Effects of Biochar on Gaseous Carbon and Nitrogen Losses During Composting of Farm Residues in Northern Ghana

Delphine Manka'abusi1, Volker Häring2, Christoph Steiner1, Bernd Marschner2, Andreas Buerkert1

1University of Kassel, Plant Production and Agroecosystems Research in the Tropics and Subtropics, Germany
2Ruhr-Universität Bochum, Inst. of Geography, Soil Science and Soil Ecology, Germany


Abstract


Adding biochar to nutrient rich organic matter during composting reportedly reduces nitrogen (N) volatilisation and carbonisation of feedstock stabilises organic carbon (C).

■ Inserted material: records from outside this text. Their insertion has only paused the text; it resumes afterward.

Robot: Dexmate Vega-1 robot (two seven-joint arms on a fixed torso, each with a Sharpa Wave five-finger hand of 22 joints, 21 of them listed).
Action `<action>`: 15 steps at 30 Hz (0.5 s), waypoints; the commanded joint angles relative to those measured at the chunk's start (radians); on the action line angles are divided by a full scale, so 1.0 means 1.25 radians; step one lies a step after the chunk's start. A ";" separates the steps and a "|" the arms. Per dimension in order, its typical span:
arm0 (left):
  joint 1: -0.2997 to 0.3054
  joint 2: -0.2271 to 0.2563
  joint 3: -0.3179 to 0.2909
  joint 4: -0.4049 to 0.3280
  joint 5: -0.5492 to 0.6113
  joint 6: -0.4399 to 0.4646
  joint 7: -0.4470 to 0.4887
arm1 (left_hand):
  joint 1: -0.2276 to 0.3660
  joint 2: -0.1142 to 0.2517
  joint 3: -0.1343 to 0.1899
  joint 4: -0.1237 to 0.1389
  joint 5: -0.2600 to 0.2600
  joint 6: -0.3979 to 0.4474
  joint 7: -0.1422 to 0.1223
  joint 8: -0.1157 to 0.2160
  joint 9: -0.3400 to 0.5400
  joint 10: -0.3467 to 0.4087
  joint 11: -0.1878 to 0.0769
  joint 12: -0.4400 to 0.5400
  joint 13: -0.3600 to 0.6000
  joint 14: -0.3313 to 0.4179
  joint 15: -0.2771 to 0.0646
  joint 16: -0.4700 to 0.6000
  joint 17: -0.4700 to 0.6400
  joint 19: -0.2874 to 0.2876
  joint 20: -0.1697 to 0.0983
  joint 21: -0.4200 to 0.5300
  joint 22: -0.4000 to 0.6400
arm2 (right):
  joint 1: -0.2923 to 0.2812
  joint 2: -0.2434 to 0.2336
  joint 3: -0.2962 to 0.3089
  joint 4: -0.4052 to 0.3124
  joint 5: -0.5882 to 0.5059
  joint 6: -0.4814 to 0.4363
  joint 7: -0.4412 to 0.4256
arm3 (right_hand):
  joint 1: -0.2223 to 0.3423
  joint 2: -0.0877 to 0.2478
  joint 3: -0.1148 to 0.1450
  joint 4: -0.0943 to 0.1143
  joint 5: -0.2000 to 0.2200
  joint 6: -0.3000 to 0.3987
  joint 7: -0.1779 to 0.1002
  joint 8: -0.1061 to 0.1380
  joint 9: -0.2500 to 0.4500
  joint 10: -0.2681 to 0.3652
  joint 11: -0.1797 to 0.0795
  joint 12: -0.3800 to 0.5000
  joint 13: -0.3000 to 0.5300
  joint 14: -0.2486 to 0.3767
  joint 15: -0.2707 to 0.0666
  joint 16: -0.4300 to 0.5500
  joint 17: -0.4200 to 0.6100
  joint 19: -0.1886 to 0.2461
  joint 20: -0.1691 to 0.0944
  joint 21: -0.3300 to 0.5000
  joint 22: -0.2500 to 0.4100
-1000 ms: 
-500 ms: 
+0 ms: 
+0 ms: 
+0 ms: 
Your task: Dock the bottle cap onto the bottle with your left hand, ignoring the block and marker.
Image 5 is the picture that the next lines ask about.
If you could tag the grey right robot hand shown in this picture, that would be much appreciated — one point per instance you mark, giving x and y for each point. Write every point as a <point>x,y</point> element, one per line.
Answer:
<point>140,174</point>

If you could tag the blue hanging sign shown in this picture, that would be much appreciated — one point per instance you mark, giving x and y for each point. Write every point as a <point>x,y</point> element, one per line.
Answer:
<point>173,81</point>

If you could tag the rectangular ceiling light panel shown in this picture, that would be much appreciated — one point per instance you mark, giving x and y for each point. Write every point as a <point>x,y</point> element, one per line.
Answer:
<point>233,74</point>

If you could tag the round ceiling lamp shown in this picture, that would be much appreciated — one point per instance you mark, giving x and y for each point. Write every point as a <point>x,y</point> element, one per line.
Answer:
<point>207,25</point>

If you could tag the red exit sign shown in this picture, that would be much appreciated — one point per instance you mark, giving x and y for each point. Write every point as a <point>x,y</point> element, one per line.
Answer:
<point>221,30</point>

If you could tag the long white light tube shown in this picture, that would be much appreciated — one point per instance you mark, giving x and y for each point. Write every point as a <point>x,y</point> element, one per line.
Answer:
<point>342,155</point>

A biochar-compost may thus foster lasting soil organic matter build-up while providing nutrients to crops. We studied the effects of biochar, produced from on-farm waste materials as compost additives on gaseous C and N fluxes under the Sudanian conditions of northern Ghana. Three biochar types (corn cobs, cCC; rice husks, cRH; and wood, cWO) and their uncharred feedstocks (CC, RH and WO), were co-composted with poultry manure (15 vol-%) and rice husk straw (60 vol-%) in randomly allocated 1 m3 compost bins. During 34 days of composting, emissions of C (CO2-C) and N (N2O-N and NH3-N) were measured using a closed chamber system composed of a photo-acoustic infrared gas analyser (INNOVA 1312-5). Biochar amended composts showed higher CO2-C emission rates during the initial composting phase. Emissions ranged from 8 to 17 g C m-2 h-1 in cRH, and 8 to 12 g C m-2 h-1 for RH. This indicated higher microbial activity in biochar treatments. Respiration significantly dropped during the later days of composting with lower emission rates in cRH (5 g C m-2 h-1) and cCC (3 g C m-2 h-1) compared to their un-carbonized feedstocks with 9 and 11 g C m–2 h–1, respectively. Total CO2-C losses were 14 kg C m-2 34 d-1 for RH and 9 kg C m-2 34 d-1 for cRH resulting in a 33% reduction (p<0.05). Emissions were 9 and 10 kg C m-2 34 d-1 for cCC and CC while cWO and WO emitted 8 and 9 kg C m-2 34 d-1, respectively. This reduced turnover is likely a consequence of the high biochemical stability of biochar-C. Volatilisation of NH3-N was significantly lower in compost containing cWO (93 g N m-2 34 d-1) compared to WO (174 g N m-2 34 d-1), while N2O-N emissions were lower in compost mixtures containing cRH (35%), cCC (9%), and cWO (16%) compared with their uncharred feedstock.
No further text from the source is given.